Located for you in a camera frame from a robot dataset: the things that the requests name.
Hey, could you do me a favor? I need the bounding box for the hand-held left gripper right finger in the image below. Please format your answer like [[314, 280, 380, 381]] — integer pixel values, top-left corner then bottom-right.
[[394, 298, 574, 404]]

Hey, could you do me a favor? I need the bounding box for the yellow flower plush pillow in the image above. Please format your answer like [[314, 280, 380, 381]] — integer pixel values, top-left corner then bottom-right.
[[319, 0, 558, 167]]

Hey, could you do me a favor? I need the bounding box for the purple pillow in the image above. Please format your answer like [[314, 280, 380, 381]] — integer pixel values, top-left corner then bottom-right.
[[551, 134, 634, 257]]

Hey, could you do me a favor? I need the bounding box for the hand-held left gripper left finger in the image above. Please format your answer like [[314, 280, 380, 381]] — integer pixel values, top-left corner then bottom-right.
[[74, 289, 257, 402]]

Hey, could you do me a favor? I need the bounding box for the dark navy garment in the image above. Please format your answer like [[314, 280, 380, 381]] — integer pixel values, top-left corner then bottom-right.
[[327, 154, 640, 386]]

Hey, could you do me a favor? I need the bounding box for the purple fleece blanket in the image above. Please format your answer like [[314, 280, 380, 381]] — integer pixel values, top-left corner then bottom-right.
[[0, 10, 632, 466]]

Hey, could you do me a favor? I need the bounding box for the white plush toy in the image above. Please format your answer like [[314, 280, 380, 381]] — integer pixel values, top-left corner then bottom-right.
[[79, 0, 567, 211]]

--

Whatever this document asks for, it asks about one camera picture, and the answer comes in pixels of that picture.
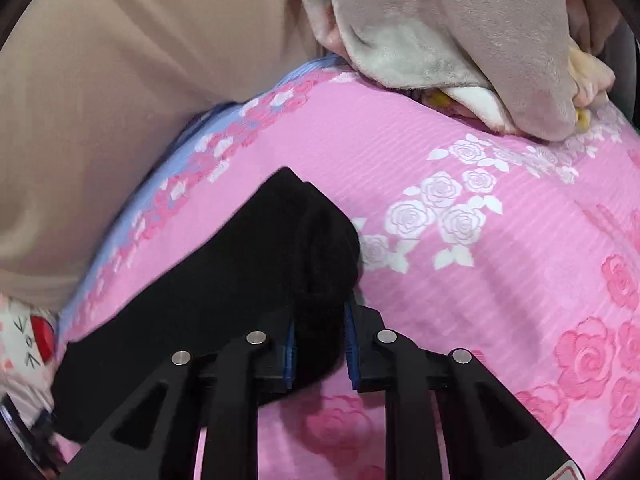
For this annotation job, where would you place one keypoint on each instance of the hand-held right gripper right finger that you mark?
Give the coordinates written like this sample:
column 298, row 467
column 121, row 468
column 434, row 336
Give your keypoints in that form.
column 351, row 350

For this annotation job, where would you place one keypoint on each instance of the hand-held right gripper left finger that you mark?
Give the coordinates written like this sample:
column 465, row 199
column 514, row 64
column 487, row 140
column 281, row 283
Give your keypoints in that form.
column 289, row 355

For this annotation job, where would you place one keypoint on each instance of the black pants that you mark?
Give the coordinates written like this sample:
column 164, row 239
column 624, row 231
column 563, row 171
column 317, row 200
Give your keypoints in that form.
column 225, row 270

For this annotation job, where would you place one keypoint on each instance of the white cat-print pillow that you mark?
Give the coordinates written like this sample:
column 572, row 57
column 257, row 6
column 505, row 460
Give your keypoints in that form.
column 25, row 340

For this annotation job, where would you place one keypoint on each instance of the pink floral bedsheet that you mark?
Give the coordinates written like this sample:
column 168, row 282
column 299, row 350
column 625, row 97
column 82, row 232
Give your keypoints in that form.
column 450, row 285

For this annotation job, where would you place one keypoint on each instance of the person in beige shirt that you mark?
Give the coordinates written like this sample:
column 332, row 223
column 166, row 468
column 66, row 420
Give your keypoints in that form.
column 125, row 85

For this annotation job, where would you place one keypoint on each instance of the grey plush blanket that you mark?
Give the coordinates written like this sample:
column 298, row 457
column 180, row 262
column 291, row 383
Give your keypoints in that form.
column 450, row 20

--

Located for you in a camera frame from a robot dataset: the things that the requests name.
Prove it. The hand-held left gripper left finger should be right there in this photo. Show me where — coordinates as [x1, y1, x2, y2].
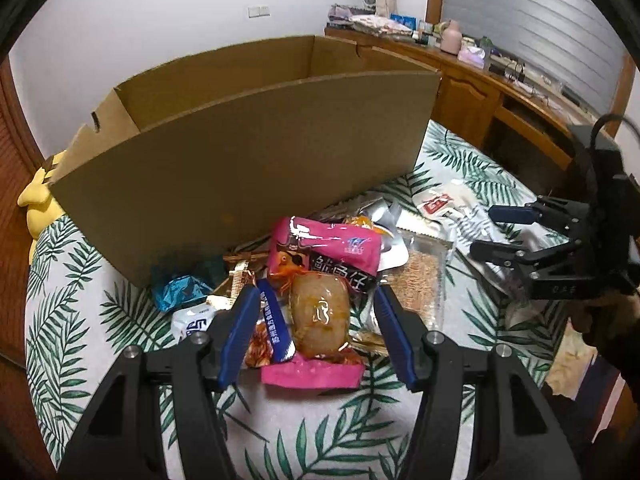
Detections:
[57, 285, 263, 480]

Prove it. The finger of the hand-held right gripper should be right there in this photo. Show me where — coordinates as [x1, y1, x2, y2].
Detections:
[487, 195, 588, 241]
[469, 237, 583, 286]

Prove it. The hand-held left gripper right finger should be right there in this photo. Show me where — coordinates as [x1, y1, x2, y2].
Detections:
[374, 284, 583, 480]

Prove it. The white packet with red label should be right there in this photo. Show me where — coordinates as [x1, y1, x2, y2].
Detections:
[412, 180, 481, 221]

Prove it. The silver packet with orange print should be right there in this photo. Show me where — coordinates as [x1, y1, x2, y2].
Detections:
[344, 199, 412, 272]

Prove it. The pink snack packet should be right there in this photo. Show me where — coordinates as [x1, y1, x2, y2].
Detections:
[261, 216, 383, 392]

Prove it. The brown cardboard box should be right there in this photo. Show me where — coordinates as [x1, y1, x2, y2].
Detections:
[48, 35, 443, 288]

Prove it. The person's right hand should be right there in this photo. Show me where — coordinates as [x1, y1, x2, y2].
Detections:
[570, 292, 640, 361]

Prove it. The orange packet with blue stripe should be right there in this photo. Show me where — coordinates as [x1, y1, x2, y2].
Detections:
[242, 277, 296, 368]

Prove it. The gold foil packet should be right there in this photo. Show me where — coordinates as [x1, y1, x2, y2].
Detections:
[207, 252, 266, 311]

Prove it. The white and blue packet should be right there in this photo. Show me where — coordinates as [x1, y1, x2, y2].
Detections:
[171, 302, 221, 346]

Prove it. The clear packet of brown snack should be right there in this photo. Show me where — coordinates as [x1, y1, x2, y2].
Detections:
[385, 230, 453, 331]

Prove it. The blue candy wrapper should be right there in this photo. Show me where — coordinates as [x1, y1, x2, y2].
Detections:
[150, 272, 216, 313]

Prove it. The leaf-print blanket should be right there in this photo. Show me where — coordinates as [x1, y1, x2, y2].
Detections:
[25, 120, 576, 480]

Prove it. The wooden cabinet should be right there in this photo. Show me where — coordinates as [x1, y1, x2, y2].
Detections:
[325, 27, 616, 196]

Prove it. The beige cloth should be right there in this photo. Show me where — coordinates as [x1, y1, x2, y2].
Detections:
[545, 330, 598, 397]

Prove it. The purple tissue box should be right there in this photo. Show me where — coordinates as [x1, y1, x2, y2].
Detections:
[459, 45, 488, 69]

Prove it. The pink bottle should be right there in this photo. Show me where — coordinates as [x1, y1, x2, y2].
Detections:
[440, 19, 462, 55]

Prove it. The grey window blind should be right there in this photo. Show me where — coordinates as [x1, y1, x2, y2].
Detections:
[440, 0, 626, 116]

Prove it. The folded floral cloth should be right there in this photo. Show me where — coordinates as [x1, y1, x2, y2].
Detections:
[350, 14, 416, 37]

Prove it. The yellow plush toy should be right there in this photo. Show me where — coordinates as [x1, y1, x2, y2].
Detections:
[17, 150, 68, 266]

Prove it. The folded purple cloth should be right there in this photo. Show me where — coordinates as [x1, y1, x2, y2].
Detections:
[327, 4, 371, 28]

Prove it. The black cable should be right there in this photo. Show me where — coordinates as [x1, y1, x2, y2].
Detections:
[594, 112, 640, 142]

* [TASK REQUIREMENTS]: Reproduce the entries above exactly, but only the lines between the line holding "column 514, row 64" and the line holding "column 164, row 239", inclusive.

* [YOUR SOLUTION]:
column 514, row 64
column 487, row 140
column 281, row 283
Give your keypoints in that form.
column 289, row 355

For this annotation job, where would you place one keypoint on each instance of the black pants that you mark?
Give the coordinates written like this sample:
column 164, row 239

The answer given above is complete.